Mas ainda há pior, como o demonstrou um recente crime hediondo. Duas jovens argentinas foram agredidas sexualmente e depois assassinadas enquanto viajavam pelo Equador no final de Fevereiro. O caso comoveu grande parte da América Latina, mas os media relataram o caso, mais uma vez, culpando as vítimas – que “viajavam sozinhas”, por “sítios perigosos”, “brincando com o fogo”. Mas como podiam as turistas, maiores de idade e estando as duas juntas, “viajar sozinhas”? Tal nunca seria escrito sobre dois homens, mas se duas mulheres viajam juntas, parece que falta algo, e que os seus direitos se desvanecem – não têm elas o direito de ser respeitadas, de poder andar no espaço público sem receio, de manter o seu corpo intacto, nem sequer o de voltar a casa vivas?

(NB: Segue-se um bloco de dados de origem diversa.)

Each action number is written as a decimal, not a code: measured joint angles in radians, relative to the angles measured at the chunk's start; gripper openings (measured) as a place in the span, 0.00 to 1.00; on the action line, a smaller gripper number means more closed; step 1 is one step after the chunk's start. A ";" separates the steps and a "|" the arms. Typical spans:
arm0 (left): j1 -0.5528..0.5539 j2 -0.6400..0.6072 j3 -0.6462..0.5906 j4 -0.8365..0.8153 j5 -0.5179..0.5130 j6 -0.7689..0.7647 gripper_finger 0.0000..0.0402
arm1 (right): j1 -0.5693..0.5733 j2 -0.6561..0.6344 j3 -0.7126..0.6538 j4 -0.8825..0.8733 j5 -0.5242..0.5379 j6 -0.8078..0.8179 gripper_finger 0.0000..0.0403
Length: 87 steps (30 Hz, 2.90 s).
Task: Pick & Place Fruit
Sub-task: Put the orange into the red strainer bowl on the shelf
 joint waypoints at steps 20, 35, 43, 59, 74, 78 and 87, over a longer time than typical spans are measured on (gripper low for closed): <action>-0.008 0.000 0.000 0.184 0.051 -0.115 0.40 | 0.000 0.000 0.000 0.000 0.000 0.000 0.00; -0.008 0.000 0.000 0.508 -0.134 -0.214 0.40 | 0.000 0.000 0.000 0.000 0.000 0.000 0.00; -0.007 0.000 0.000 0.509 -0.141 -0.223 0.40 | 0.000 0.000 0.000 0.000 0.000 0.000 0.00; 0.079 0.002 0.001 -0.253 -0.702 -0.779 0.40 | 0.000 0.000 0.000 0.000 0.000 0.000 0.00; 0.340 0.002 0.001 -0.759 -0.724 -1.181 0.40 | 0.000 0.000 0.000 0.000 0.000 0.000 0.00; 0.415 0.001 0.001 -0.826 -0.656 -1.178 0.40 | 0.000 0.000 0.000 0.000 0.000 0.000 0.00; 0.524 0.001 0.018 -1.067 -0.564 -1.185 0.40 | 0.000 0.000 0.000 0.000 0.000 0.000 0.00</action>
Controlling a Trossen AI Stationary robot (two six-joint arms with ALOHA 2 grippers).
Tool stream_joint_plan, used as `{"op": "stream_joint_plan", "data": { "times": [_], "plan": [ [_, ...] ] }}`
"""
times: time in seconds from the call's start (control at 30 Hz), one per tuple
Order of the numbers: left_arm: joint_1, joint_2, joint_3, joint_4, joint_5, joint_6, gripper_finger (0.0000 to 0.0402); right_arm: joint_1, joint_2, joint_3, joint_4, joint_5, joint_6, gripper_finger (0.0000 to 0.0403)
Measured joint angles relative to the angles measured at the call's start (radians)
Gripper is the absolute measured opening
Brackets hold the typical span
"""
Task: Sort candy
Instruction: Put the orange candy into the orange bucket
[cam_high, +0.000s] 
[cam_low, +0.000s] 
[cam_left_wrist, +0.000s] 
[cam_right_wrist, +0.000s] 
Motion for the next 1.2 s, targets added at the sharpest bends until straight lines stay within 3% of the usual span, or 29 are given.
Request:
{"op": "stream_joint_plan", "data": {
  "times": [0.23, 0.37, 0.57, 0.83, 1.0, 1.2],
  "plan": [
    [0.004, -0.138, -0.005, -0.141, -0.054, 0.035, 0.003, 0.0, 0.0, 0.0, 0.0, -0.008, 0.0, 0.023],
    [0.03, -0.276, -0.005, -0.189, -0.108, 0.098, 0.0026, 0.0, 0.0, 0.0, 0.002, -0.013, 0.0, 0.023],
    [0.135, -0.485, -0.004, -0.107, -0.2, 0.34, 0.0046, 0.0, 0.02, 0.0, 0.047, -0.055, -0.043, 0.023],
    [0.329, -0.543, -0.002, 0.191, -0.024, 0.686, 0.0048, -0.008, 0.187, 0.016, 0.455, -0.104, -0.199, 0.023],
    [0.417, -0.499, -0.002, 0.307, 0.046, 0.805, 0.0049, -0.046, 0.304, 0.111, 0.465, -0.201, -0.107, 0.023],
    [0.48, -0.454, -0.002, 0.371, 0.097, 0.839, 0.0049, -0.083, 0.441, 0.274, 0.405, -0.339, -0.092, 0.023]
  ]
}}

Aparentemente ainda não. Por isso a missiva escrita por uma estudante paraguaia sobre o caso, e que começa com as palavras “ontem mataram-me”, é tão forte quão difícil de ler sem sentir lágrimas nos olhos. Por isso foram criadas nas redes sociais as campanhas #ViajoSola e #NiUnaMás. Ou seja, nem mais uma mulher duplamente vítima: de crime, e do machismo remanescente.